Entries follow. Return each line that contains the word "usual".

Records for the task: Begin

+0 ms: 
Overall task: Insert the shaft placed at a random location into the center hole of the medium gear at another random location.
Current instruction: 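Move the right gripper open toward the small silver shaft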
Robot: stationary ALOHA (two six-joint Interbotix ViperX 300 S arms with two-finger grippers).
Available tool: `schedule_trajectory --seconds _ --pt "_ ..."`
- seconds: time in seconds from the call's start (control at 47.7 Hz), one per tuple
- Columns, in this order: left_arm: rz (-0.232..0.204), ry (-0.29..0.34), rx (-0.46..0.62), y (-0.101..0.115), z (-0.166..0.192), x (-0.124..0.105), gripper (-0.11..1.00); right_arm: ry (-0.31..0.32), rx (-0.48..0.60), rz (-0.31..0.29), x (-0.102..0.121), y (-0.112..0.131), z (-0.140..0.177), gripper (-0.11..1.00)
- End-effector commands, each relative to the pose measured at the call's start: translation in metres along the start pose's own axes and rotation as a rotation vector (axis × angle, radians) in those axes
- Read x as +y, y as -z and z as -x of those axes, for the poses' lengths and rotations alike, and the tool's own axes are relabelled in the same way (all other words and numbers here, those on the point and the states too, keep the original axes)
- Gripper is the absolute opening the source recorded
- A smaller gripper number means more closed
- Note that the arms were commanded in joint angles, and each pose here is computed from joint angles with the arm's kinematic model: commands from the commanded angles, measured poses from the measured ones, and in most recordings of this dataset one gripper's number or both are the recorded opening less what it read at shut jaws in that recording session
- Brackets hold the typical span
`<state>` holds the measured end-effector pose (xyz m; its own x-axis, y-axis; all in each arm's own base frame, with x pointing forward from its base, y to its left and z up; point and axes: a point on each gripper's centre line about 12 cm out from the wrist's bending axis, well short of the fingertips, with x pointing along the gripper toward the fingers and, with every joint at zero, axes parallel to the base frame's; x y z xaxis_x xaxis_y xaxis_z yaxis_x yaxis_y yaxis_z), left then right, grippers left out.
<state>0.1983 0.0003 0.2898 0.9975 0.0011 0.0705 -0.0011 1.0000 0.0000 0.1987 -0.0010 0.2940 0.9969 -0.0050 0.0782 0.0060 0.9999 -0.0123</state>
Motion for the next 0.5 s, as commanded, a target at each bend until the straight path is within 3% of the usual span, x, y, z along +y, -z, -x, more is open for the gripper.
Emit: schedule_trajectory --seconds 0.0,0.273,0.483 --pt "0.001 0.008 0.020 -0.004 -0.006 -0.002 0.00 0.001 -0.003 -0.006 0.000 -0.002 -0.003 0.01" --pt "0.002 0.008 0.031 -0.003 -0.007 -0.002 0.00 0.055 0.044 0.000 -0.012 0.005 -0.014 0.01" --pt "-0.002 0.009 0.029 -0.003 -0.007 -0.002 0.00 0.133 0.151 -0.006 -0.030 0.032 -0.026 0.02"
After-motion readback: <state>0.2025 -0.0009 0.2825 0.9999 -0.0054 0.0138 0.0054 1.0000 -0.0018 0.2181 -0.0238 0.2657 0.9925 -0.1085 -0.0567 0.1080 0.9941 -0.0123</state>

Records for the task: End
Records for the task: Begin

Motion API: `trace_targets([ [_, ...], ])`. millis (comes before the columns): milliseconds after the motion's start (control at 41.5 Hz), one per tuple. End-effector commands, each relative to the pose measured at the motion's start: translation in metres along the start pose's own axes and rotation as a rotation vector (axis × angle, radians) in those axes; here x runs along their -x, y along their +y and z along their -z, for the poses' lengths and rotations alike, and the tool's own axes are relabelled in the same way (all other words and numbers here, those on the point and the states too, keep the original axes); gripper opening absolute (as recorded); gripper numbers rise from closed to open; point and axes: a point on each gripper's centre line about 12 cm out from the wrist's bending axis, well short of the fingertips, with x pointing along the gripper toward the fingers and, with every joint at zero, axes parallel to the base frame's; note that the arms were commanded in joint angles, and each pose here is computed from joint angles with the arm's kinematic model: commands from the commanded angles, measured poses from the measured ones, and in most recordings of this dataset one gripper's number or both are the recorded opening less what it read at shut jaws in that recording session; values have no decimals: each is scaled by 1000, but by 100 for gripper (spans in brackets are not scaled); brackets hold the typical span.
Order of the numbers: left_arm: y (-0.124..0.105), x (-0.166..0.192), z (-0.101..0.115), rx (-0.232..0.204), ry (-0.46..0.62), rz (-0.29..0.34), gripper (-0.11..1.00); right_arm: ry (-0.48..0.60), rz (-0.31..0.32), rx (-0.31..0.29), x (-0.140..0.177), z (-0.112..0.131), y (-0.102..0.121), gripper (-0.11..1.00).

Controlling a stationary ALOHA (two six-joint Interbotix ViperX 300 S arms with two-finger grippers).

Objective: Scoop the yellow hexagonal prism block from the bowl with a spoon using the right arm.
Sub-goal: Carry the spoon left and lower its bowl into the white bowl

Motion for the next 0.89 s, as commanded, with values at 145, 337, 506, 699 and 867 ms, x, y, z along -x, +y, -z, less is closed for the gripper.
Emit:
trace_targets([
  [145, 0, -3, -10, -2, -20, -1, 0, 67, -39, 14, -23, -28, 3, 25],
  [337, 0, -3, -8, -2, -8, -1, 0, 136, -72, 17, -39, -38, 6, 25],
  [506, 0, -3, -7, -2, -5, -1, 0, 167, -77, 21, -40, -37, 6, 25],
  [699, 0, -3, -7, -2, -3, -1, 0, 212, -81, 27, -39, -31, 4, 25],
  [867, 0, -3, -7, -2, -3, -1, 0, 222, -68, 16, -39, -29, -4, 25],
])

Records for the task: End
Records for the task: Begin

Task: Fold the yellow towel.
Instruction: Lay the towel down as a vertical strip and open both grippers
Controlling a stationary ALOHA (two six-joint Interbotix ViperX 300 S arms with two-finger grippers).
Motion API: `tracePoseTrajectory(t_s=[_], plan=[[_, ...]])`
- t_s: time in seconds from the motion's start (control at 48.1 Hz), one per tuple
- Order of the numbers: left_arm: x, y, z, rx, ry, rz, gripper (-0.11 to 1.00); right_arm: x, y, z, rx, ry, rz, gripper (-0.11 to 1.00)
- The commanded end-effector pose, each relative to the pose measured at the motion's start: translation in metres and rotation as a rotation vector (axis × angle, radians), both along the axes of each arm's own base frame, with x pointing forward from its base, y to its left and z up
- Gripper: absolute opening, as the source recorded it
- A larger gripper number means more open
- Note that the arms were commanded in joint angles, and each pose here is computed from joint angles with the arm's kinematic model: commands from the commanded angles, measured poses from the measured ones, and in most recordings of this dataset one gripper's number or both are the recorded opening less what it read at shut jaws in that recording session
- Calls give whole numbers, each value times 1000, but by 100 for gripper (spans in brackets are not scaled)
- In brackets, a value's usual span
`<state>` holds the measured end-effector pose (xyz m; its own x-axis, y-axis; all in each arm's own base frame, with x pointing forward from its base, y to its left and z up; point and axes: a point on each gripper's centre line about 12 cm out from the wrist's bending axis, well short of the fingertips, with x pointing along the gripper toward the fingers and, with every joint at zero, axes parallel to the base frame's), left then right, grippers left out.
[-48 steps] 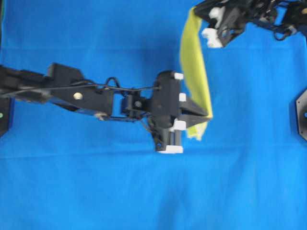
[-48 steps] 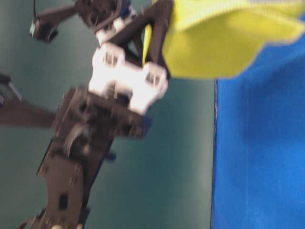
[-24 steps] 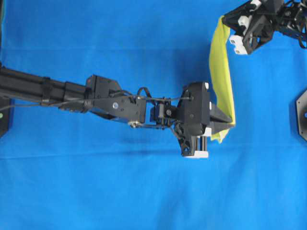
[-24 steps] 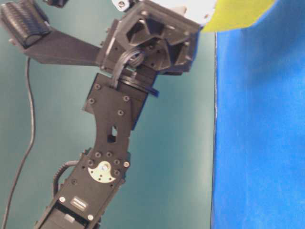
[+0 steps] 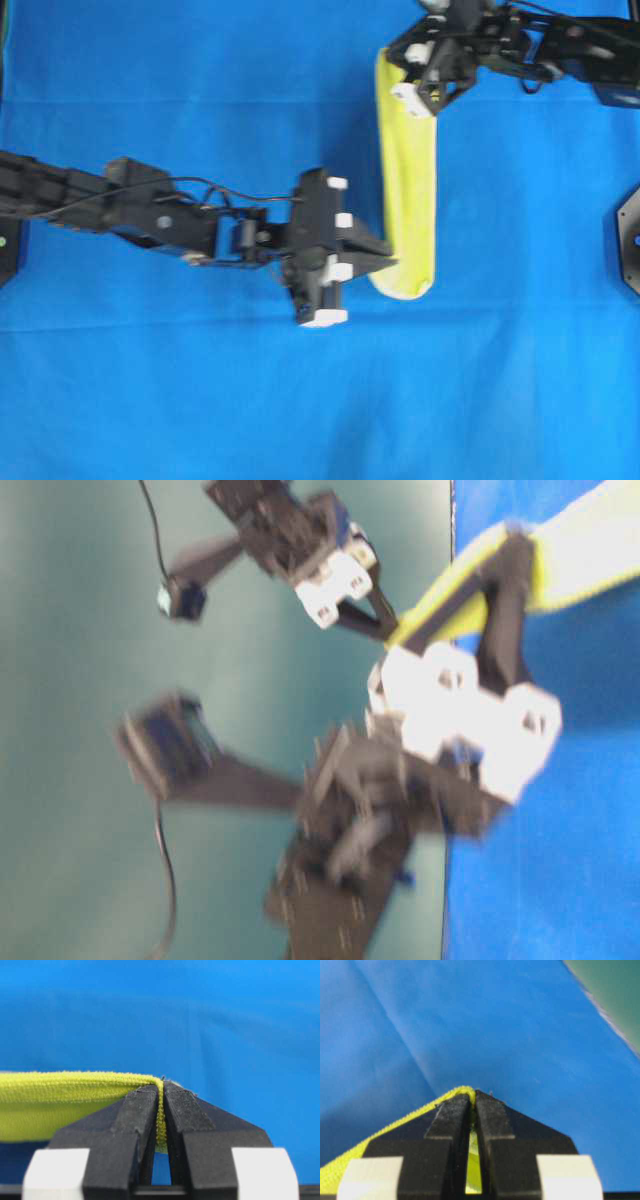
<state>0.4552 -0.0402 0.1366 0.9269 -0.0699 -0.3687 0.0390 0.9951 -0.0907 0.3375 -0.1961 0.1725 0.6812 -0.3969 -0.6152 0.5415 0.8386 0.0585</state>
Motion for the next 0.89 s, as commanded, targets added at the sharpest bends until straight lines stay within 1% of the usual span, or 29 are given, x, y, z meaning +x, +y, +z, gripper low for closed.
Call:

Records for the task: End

- Task answer
Motion for the next 0.5 s, as commanded, a target at each bend until the straight path is within 3% of the usual span, x, y, z along +y, -z, -x, more is open for the gripper.
- In brackets, a value's usual span
Motion for the next 0.89 s, as commanded, targets added at the sharpest bends until straight lines stay within 1% of the usual span, or 29 are given, x, y, z meaning +x, +y, +z, gripper low for closed.

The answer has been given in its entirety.